Обсуждение: What to do when dynamic shared memory control segment is corrupt

Поиск
Список
Период
Сортировка

What to do when dynamic shared memory control segment is corrupt

От
Sherrylyn Branchaw
Дата:
Greetings,

We are using Postgres 9.6.8 (planning to upgrade to 9.6.9 soon) on RHEL 6.9.

We recently experienced two similar outages on two different prod databases. The error messages from the logs were as follows:

LOG:  server process (PID 138529) was terminated by signal 6: Aborted
LOG:  terminating any other active server processes
WARNING:  terminating connection because of crash of another server process
DETAIL:  The postmaster has commanded this server process to roll back the current transaction and exit, because another server process exited abnormally and possibly corrupted shared memory.

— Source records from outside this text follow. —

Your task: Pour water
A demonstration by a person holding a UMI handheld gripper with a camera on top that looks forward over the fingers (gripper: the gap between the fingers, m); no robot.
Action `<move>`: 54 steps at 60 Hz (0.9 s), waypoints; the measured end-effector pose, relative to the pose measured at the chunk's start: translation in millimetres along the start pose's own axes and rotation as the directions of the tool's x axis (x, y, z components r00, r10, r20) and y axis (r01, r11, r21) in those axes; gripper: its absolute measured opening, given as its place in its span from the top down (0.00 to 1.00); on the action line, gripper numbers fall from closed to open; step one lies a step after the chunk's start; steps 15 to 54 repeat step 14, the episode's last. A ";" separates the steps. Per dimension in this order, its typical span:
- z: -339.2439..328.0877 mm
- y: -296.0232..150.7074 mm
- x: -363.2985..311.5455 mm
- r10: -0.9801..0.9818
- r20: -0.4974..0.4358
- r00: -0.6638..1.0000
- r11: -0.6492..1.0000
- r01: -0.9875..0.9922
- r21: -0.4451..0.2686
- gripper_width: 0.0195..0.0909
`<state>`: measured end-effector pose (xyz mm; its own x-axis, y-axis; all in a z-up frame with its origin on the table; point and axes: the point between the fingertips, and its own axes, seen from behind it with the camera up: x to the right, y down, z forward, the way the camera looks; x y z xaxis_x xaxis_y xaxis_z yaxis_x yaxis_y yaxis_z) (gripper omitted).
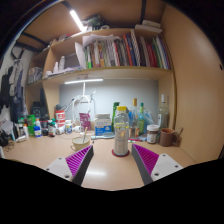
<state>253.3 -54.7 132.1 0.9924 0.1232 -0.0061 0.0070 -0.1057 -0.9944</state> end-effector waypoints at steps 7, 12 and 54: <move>-40.3 2.3 -7.7 0.016 0.007 1.000 1.000 -0.016 0.008 0.08; -62.4 -1.7 -3.7 0.024 -0.020 1.000 0.999 -0.023 0.027 0.08; -68.6 -0.8 0.0 0.021 -0.022 1.000 0.999 -0.020 0.034 0.08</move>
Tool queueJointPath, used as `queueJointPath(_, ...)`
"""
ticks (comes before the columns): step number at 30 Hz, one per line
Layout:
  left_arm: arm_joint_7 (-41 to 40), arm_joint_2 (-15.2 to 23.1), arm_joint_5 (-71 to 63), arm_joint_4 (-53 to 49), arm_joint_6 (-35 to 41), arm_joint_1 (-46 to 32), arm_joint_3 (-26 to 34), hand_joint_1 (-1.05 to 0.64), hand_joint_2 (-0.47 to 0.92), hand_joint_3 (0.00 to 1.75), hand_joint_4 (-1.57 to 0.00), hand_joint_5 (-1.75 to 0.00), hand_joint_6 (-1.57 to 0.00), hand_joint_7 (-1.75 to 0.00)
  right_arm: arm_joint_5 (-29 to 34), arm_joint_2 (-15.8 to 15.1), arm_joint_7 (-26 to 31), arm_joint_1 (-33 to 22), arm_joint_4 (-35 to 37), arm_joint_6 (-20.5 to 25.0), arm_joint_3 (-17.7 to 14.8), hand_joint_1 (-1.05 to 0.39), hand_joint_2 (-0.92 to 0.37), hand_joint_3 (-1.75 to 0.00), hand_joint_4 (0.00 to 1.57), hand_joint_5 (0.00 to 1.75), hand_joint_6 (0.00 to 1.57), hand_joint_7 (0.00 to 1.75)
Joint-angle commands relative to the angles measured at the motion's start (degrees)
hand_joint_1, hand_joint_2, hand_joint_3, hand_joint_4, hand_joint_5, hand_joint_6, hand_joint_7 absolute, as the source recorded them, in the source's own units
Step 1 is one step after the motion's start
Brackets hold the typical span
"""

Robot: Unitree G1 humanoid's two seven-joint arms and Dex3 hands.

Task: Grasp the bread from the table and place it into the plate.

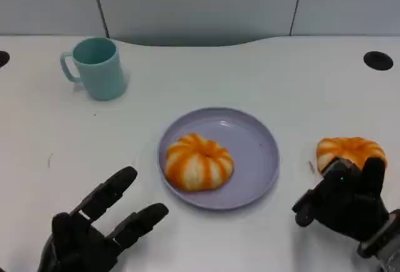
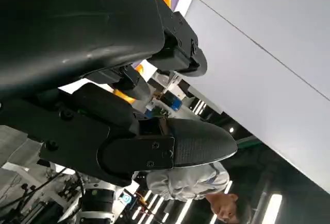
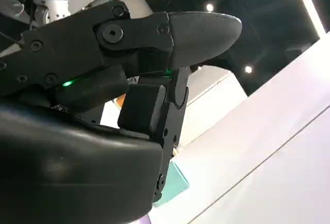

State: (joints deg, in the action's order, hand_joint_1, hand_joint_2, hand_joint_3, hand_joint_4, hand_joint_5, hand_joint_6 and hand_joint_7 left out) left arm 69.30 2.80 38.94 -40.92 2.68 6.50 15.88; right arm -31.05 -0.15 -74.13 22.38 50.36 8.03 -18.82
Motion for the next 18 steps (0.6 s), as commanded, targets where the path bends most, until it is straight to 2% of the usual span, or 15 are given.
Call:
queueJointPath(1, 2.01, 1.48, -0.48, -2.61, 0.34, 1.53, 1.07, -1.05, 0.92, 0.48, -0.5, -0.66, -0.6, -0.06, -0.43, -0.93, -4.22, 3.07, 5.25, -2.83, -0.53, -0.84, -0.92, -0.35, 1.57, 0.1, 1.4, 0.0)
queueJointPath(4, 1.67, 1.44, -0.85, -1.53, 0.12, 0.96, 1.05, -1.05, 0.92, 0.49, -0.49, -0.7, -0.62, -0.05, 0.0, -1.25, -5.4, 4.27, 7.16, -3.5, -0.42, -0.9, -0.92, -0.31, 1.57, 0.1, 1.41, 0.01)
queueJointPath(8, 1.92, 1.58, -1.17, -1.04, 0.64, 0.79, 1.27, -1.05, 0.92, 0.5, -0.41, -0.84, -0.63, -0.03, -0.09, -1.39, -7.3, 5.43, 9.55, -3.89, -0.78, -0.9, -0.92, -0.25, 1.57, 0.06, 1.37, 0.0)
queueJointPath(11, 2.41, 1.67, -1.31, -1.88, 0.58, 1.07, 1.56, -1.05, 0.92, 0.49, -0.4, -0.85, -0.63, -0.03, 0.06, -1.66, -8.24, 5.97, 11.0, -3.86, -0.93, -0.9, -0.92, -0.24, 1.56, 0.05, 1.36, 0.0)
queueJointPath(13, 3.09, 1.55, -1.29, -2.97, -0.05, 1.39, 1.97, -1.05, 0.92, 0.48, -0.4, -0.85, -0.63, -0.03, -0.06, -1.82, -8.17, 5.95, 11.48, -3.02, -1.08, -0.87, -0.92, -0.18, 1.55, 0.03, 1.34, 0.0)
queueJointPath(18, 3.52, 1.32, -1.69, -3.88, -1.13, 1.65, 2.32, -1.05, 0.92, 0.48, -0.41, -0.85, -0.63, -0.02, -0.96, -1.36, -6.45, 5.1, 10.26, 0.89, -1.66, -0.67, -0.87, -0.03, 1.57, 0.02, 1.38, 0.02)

We are still investigating what may have triggered these errors, since there were no recent changes to these databases. Unfortunately, core dumps were not configured correctly, so we may have to wait for the next outage before we can do a good root cause analysis.

My question, meanwhile, is around remedial actions to take when this happens.

In one case, the logs recorded

LOG:  all server processes terminated; reinitializing
LOG:  incomplete data in "postmaster.pid": found only 1 newlines while trying to add line 7
LOG:  database system was not properly shut down; automatic recovery in progress
LOG:  redo starts at 365/FDFA738
LOG:  invalid record length at 365/12420978: wanted 24, got 0
LOG:  redo done at 365/12420950
LOG:  last completed transaction was at log time 2018-06-05 10:59:27.049443-05
LOG:  checkpoint starting: end-of-recovery immediate
LOG:  checkpoint complete: wrote 5343 buffers (0.5%); 0 transaction log file(s) added, 1 removed, 0 recycled; write=0.131 s, sync=0.009 s, total=0.164 s; sync files=142, longest=0.005 s, average=0.000 s; distance=39064 kB, estimate=39064 kB
LOG:  MultiXact member wraparound protections are now enabled
LOG:  autovacuum launcher started
LOG:  database system is ready to accept connections

In that case, the database restarted immediately, with only 30 seconds of downtime.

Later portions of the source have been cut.